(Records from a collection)
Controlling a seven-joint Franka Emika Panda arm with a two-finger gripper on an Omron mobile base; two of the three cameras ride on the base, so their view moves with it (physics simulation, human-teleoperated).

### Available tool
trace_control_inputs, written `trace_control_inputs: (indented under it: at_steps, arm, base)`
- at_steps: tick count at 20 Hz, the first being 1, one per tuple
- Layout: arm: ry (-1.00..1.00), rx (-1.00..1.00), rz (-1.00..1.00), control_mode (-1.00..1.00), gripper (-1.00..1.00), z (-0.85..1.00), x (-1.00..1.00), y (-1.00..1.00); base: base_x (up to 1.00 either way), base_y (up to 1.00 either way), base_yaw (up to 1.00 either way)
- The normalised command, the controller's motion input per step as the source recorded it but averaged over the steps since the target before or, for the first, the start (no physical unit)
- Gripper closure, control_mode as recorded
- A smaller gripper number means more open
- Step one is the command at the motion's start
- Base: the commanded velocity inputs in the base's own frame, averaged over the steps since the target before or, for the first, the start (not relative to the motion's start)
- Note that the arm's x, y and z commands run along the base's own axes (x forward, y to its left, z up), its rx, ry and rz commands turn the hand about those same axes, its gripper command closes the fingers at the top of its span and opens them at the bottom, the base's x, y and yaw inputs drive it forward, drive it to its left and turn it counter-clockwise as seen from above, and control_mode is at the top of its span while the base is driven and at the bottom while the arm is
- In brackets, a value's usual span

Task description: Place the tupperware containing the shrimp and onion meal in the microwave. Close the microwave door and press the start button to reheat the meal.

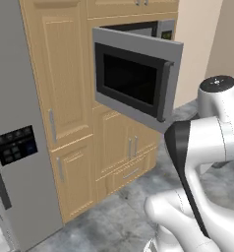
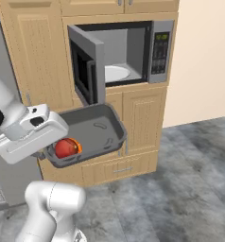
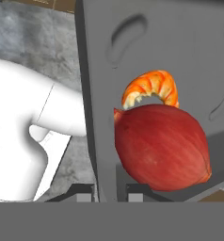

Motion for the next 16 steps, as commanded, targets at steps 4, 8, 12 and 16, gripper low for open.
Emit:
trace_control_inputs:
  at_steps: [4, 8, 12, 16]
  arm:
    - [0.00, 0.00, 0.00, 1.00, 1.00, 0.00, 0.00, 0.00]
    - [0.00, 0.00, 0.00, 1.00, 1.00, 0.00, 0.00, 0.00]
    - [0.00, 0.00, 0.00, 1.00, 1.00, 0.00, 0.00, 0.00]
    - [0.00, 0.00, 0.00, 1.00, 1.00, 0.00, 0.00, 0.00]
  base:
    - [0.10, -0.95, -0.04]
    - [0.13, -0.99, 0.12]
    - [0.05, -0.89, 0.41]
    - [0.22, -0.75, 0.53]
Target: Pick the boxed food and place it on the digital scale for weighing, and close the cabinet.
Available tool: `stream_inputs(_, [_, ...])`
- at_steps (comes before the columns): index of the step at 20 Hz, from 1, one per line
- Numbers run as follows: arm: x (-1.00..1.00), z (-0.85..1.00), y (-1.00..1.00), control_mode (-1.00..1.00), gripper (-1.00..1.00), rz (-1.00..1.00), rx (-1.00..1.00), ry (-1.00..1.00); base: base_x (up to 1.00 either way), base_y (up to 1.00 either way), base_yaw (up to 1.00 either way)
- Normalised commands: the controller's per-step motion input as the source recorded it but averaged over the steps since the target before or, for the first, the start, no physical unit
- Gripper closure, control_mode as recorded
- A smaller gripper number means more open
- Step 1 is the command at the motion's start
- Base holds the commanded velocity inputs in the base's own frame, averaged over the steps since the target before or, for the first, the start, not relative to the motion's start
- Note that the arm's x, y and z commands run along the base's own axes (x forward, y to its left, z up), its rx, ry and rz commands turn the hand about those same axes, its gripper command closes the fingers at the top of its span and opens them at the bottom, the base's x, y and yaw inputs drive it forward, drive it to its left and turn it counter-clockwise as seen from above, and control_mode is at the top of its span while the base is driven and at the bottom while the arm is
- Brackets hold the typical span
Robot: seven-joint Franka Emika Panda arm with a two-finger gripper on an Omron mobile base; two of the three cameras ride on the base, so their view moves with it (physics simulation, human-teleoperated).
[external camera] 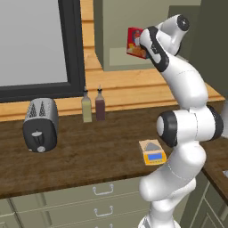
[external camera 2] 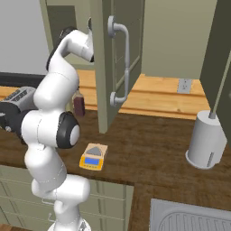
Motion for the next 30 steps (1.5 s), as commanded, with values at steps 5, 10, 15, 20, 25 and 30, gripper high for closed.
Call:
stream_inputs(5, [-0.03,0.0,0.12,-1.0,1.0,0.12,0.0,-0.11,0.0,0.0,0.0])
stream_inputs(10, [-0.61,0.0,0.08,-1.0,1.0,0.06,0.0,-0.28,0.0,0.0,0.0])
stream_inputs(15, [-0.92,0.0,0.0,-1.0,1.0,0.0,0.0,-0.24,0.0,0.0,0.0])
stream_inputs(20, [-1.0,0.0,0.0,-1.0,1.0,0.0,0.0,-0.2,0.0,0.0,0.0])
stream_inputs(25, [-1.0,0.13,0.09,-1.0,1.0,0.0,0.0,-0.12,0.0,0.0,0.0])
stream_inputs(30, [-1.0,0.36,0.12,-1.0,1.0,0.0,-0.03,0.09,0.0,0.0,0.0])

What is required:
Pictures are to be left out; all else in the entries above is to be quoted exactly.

Solution to this exercise:
Controlling a seven-joint Franka Emika Panda arm with a two-finger gripper on an Omron mobile base; two of the three cameras ride on the base, so their view moves with it (physics simulation, human-teleoperated).

### Available tool
trace_control_inputs, written `trace_control_inputs: (indented under it: at_steps, arm, base)`
- at_steps: tick count at 20 Hz, the first being 1, one per tuple
- Layout: arm: ry (-1.00..1.00), rx (-1.00..1.00), rz (-1.00..1.00), control_mode (-1.00..1.00), gripper (-1.00..1.00), z (-0.85..1.00), x (-1.00..1.00), y (-1.00..1.00); base: base_x (up to 1.00 either way), base_y (up to 1.00 either way), base_yaw (up to 1.00 either way)
- The normalised command, the controller's motion input per step as the source recorded it but averaged over the steps since the target before or, for the first, the start (no physical unit)
- Gripper closure, control_mode as recorded
- A smaller gripper number means more open
- Step one is the command at the motion's start
- Base: the commanded velocity inputs in the base's own frame, averaged over the steps since the target before or, for the first, the start (not relative to the motion's start)
- Note that the arm's x, y and z commands run along the base's own axes (x forward, y to its left, z up), its rx, ry and rz commands turn the hand about those same axes, its gripper command closes the fingers at the top of its span and opens them at the bottom, the base's x, y and yaw inputs drive it forward, drive it to its left and turn it counter-clockwise as seen from above, and control_mode is at the top of its span while the base is driven and at the bottom while the arm is
- In brackets, a value's usual span

Task description: Place the tupperware containing the shrimp and onion meal in the microwave. Close the microwave door and press the start button to reheat the meal.


Motion for the next 16 steps, as commanded, targets at steps 4, 8, 12 and 16, gripper low for open.
Emit:
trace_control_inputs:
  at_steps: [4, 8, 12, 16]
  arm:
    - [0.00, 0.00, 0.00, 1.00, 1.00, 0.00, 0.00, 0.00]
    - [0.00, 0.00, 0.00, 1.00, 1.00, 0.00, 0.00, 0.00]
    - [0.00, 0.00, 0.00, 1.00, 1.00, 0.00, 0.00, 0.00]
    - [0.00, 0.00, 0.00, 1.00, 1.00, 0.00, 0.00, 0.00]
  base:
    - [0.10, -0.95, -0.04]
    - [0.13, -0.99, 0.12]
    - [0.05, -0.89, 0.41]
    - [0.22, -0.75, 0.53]
Target: Pick the boxed food and place it on the digital scale for weighing, and close the cabinet.
Available tool: `stream_inputs(_, [_, ...])`
- at_steps (comes before the columns): index of the step at 20 Hz, from 1, one per line
- Numbers run as follows: arm: x (-1.00..1.00), z (-0.85..1.00), y (-1.00..1.00), control_mode (-1.00..1.00), gripper (-1.00..1.00), rz (-1.00..1.00), rx (-1.00..1.00), ry (-1.00..1.00); base: base_x (up to 1.00 either way), base_y (up to 1.00 either way), base_yaw (up to 1.00 either way)
- Normalised commands: the controller's per-step motion input as the source recorded it but averaged over the steps since the target before or, for the first, the start, no physical unit
- Gripper closure, control_mode as recorded
- A smaller gripper number means more open
- Step 1 is the command at the motion's start
- Base holds the commanded velocity inputs in the base's own frame, averaged over the steps since the target before or, for the first, the start, not relative to the motion's start
- Note that the arm's x, y and z commands run along the base's own axes (x forward, y to its left, z up), its rx, ry and rz commands turn the hand about those same axes, its gripper command closes the fingers at the top of its span and opens them at the bottom, the base's x, y and yaw inputs drive it forward, drive it to its left and turn it counter-clockwise as seen from above, and control_mode is at the top of its span while the base is driven and at the bottom while the arm is
- Brackets hold the typical span
Robot: seven-joint Franka Emika Panda arm with a two-finger gripper on an Omron mobile base; two of the three cameras ride on the base, so their view moves with it (physics simulation, human-teleoperated).
[external camera] 
[external camera 2] 
Motion for the next 30 steps (1.5 s), as commanded, with values at steps 5, 10, 15, 20, 25 and 30, gripper high for closed.
Call:
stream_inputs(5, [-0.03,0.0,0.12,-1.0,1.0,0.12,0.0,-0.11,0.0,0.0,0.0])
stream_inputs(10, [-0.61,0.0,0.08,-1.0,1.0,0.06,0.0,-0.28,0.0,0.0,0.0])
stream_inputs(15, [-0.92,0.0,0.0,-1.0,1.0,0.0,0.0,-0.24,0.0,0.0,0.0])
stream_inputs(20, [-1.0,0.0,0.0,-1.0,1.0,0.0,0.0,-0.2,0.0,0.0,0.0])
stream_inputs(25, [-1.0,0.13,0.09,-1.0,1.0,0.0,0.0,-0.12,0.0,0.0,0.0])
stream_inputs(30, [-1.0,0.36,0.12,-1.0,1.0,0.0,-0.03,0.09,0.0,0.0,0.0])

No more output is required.